Still, as NN said, Jamie’s drive, determination and passion to educate people about good food choices and teaching people how to cook quickly at home are remarkable, and I cannot wait to meet him one day to chew his ear off about it…


For us, this was a pass, but dissatisfaction due to the regard in which we hold Jamie. However, if you would like to see the vast menu choice, click here to view in another window and see the vast selection for yourself.

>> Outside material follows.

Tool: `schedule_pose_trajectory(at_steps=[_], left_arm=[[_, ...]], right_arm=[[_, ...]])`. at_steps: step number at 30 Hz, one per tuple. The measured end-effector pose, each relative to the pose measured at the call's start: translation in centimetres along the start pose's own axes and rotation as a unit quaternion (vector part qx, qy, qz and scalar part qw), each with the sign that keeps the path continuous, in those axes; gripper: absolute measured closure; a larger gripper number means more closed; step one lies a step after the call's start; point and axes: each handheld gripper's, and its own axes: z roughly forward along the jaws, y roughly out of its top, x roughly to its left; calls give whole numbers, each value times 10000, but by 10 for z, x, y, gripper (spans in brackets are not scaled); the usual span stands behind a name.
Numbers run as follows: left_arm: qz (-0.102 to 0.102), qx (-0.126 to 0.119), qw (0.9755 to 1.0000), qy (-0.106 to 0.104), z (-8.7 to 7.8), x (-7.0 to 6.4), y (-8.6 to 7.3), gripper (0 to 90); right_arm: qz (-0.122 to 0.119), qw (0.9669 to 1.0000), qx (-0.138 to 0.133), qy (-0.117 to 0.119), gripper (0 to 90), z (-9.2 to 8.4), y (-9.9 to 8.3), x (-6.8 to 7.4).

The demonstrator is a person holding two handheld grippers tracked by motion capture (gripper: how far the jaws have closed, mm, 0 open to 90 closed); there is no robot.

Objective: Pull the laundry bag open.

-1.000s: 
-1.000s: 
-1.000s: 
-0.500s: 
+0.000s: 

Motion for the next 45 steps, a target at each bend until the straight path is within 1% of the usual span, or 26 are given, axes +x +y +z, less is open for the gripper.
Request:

6 comments on “Week 25: (Jamie’s) Italian

  1. I have been a couple of times here and a few more in the UK. I have to say Sydney was a disappointment compared to London, service, food choices (different menu) and atmosphere were definitely lacking. I think it ‘should’ improve on this basis

    • Interesting to hear. Pretty hard to keep good consistency from so far away I suppose, but still- this is his brand suffering, you’d think getting it right, regardless of the place, would be paramount.
      Cheers for sharing!

  2. Hey mate. Interesting article. Not too sure if to love it or hate it. Lots of stuff going on there. lets look at Jamie Oliver himself. Yes he does own loads of restaurants, earn loads of money, and is well established as a top chef. However, the thing that you must also realise is that he also leads the campaign for better school dinners across the country, and gave numerous under privileged kids the chance to prove themselves, too themselves, through doing a job that is and always will be far harder than ours will ever be. This is the type of food education we should all be embracing, and maybe not knocking, and certainly not competing against. Your slaw maybe better than his but I don’t feel that you are qualified enough to say this. For anyone reading this I am a highly qualified and experienced chef, with years of experience working in top hotels and restaurants, for top chefs in London. I am also a Damm fine personal trainer with nearly 15 years experience, and the owner of my own successful training studio. My point here is that I understand going out for a mediocre meal when expecting the best. Bit annoying but part of the eating out experience I’m afraid. In my experience, both as a chef and a personal trainer, the majority of people who have health issues due to nutrition are basically uneducated in BASIC food education. I have the privilege of seeing this from many sides of the fence. I would rather see the majority of the population that need to address their nutritional needs not to worry about the so called ‘bad reaction’ that pasta can give them, or how bad the cold slaw was at a restaurant owned by a well renowned and inspirational chef. I’m certain that there are worse reaction from ‘tv dinners’ that are chucked in the microwave and served in the plastic wrappers in front of the tele in their thousands every day!
    Mike, as great personal trainers, we have the ability to educate and inspire. However, we have to draw the line in the sand and exercise our greatest ability which is to stick to what we know and to refer to other experts when necessary. Remember that relative knowledge is powerful. but some Knowledge can be dangerous.

    • Hey Simon
      Cheers for the well thought out message, and I agree completely. I absolutely love Jamie’s passion, focus and determination to help educate people in the basics of nutrition and cooking. For me this was the overriding result, and always would have been regardless of the meal I ate.
      I can only imagine what it’s like to work in a business restaurant like that, let alone try to keep it up to your own standards from miles away. And regardless of the individual diner’s thoughts, I think his passion and message gets through, so I hope I can at least help to spread that in some small way.